=== Your task ===
Every line from the line containing "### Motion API" through the final line below is to be repeated exactly; no other line is.

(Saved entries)
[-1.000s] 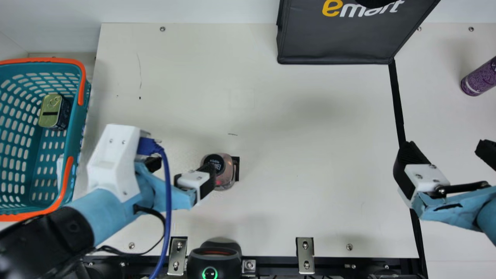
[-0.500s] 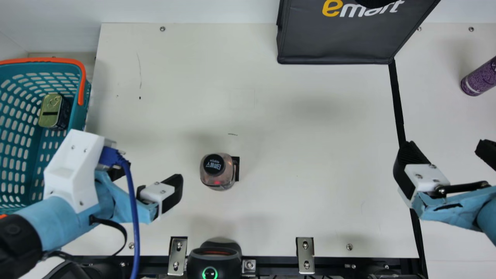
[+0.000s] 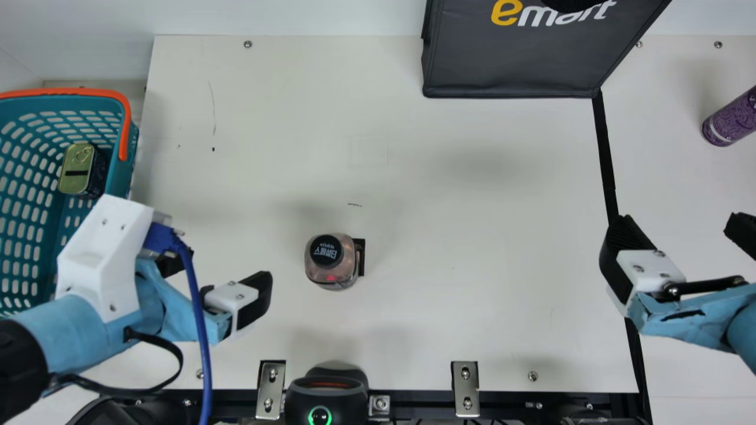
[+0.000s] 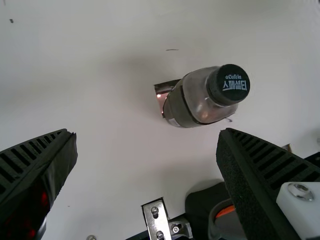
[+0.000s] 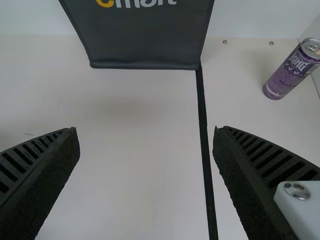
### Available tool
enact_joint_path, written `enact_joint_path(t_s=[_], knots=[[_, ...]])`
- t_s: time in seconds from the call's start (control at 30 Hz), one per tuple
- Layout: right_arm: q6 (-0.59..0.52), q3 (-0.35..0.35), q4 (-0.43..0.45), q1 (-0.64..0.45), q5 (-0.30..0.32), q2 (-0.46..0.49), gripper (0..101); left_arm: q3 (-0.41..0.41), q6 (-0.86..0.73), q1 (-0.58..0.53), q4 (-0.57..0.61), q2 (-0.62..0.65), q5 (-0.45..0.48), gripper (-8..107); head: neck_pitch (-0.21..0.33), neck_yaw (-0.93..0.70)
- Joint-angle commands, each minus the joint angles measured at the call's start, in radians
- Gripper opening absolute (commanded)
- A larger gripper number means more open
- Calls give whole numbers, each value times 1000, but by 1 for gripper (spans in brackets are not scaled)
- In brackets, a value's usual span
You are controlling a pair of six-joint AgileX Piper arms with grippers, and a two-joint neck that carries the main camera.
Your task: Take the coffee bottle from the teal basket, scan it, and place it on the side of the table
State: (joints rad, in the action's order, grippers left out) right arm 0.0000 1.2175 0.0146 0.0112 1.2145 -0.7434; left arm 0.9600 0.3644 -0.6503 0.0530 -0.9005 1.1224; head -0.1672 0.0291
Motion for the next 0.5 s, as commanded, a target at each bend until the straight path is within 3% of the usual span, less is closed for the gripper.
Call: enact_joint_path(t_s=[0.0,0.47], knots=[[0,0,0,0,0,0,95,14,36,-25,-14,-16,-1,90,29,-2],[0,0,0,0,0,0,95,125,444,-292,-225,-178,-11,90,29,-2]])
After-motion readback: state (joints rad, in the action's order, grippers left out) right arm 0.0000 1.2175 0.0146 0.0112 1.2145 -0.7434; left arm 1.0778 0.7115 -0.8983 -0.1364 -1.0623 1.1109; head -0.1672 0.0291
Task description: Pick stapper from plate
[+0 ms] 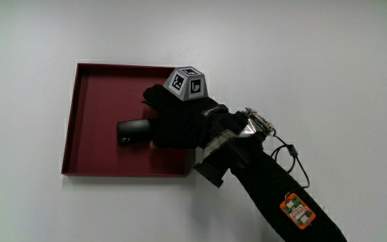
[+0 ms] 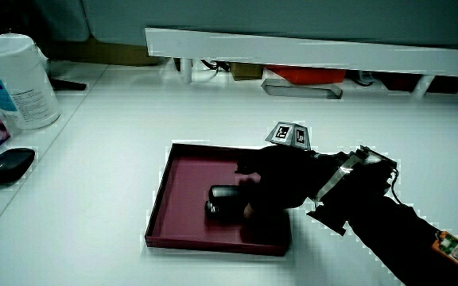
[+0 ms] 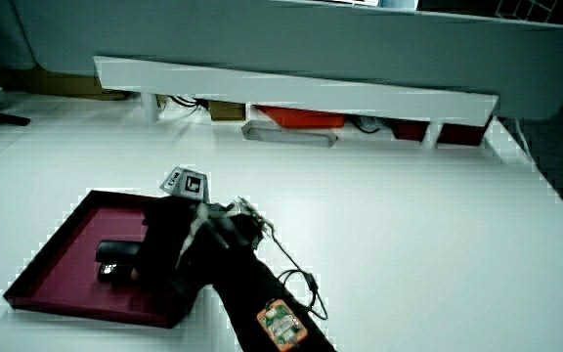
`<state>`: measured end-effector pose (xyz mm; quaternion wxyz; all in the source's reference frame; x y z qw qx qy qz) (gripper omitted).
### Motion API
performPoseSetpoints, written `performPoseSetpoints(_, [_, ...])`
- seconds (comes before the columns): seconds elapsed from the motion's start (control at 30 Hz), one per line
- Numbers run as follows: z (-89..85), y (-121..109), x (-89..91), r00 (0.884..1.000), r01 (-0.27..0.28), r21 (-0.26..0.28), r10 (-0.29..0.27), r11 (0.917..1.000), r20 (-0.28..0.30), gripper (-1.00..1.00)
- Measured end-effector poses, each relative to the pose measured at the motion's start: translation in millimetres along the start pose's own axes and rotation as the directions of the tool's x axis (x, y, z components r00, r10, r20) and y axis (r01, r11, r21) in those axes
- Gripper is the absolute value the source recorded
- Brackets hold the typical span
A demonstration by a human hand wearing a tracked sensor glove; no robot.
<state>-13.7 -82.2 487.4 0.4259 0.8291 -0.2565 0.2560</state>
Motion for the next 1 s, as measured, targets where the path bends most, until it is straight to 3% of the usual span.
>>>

=== Response to this exercise ===
### Motion API
performPoseSetpoints, written `performPoseSetpoints(_, [_, ...])`
- seconds (comes before the columns): seconds elapsed from the motion's start (control at 30 Hz), one per line
- Numbers run as follows: z (-89..85), y (-121..109), x (-89..91), r00 (0.884..1.000), r01 (-0.27..0.28), r21 (-0.26..0.28), r10 (-0.29..0.27), r11 (0.917..1.000), r20 (-0.28..0.30), gripper (-1.00..1.00)
- Measured end-effector poses, each relative to the pose measured at the motion's start: translation in millimetres along the start pose's own axes and rotation as the directions of the tool's x axis (x, y, z components r00, r10, r20) and y axis (r01, r11, r21) in those axes
- Gripper is the absolute value the source recorded
- Brackets hold the typical span
A demonstration by a human hand wearing a tracked sensor glove; no robot.
<state>-13.7 -82.2 487.4 0.4259 0.8291 -0.2565 0.2560</state>
Motion for the next 1 s, as measured, targets where the path bends most, until it is straight to 3% of the usual span.
>>>

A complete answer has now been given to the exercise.